Back to the task at hand, the next areas are 17 & 18, both of which are in the same room, which also includes a pit. My stocking roll for 17 indicated an empty room, and my stocking roll for 18 indicated a trap with (hidden) treasure and, well, there is already a pit there, so I stuck the treasure in a niche that can only bee seen from inside the trapdoor pit with the doors closed, or outside the pit by looking through the crack beside the hinges when the door is open.
This makes 14, 15, and 17-18 a bit of a cluster of traps. Moreover, 17-18 in particular isn't very interesting, and unlike 14 & 15 they don't guard a treasure room, like there is no reason they would be there. Looking for inspiration, I rolled on the table for former uses of the space, and came up with "observatory". I searched a bit online for an observatory battle map, and drew a blank (google is increasingly useless). I did a search of my map archive (which is probably where I should have started), and came up with an observatory that fit nicely in the southern part of the room. I have no idea where I lifted that map from.

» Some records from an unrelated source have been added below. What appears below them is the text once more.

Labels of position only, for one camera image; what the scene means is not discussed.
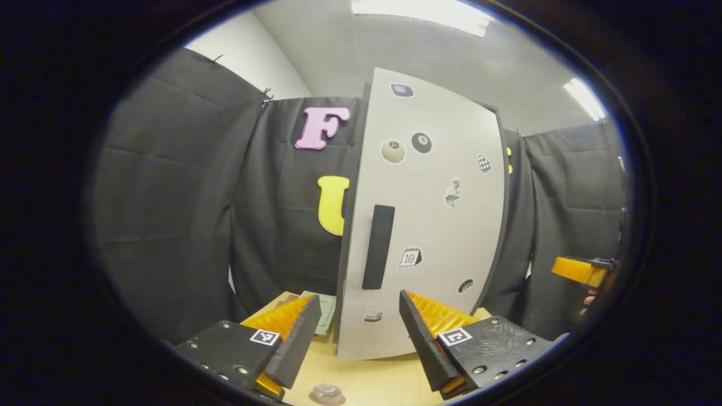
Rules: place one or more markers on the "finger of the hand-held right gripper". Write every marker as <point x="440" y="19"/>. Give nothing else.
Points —
<point x="578" y="270"/>

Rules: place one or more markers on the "grey cabinet door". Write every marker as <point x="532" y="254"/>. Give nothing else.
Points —
<point x="434" y="225"/>

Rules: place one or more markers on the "narrow ceiling light panel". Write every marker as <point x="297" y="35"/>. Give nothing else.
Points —
<point x="586" y="98"/>

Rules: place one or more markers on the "large ceiling light panel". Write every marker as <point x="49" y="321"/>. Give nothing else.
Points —
<point x="420" y="14"/>

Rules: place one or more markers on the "green flat box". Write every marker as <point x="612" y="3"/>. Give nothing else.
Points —
<point x="327" y="313"/>

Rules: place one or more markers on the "black backdrop cloth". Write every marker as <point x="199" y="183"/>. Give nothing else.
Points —
<point x="169" y="197"/>

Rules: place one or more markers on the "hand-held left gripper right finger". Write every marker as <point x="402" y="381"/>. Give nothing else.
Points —
<point x="423" y="349"/>

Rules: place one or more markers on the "clear plastic bottle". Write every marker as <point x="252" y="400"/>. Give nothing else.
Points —
<point x="327" y="390"/>

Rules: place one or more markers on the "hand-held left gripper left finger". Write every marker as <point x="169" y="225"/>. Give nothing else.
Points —
<point x="296" y="349"/>

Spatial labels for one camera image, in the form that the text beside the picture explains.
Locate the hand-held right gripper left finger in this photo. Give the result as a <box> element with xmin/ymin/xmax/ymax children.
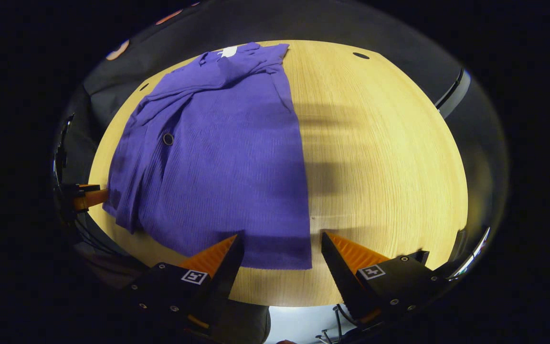
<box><xmin>121</xmin><ymin>233</ymin><xmax>245</xmax><ymax>335</ymax></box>

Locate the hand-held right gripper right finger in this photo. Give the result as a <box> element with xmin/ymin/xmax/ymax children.
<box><xmin>321</xmin><ymin>232</ymin><xmax>449</xmax><ymax>325</ymax></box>

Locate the purple ribbed shirt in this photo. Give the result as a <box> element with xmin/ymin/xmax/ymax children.
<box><xmin>102</xmin><ymin>42</ymin><xmax>313</xmax><ymax>270</ymax></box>

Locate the black cable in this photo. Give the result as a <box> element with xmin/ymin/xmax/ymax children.
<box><xmin>316</xmin><ymin>305</ymin><xmax>358</xmax><ymax>344</ymax></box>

So I put the observatory map in the southern part of the room, effectively creating two rooms, the north being 17 and the south (observatory) being 18. I moved the pit to be in front of the stairs to the observatory, and added a winch (to retract the observatory doors) and a control panel (which, among other things, locks/unlocks the pit doors) to area 17. I'm now stocking the mostly picked-over observatory with a handful of valuable books (written in Old Sarlonan, which none of the PCs are likely to know), a few ritual/spell books dealing with divination (written in draconic, which some party members are likely to know), and a few potions that haven't evaporated (and some that have decayed and are now toxic). Here is the DM map:
The observatory doors are covered in soil and inoperable unless someone wants to clear it. This meant the observatory is closer to the surface than other parts of the dungeon, so I added a few stairways in the corridors leading to this area.
I now have a backstory for this monastery. It is pre-Galifaran (meaning it is more than 1,000 years old), built by a sect of monks and clerics who were the predecessors to the modern "Restful Watch" sect of the dominant religion in the area, known as the Sovereign Host. The Restful Watch reveres Aureon, the Sovereign god of law and knowledge, but also one of the outcast and presumably evil gods, The Keeper, who is the god of greed, death, and undeath. Despite being heretical in theory, the Restful Watch is accepted in most areas, and commonly used to perform funeral rites which prevent the departed from rising as undead. They frequently have their temples in or near graveyards, and have assumed the task of protecting communities from the undead that often arise in such places.
The southern part of the dungeon is built on a manifest zone, where the walls are thin between the material world and the plane of Mabar, the Endless Night. Undead tends to rise spontaneously here, and wraiths and shadows often cross over from Mabar in order to prey on the living. The monks built the abbey here in order to create and maintain seals that reduce Mabar's influence. However, in the centuries since the abbey was abandoned, the seals have weakened. Cultists of the Radiant Idol have set up a base in the southern part of the dungeon, because it is easier to animate zombies and skeletons here, where Mabar's influence is strong.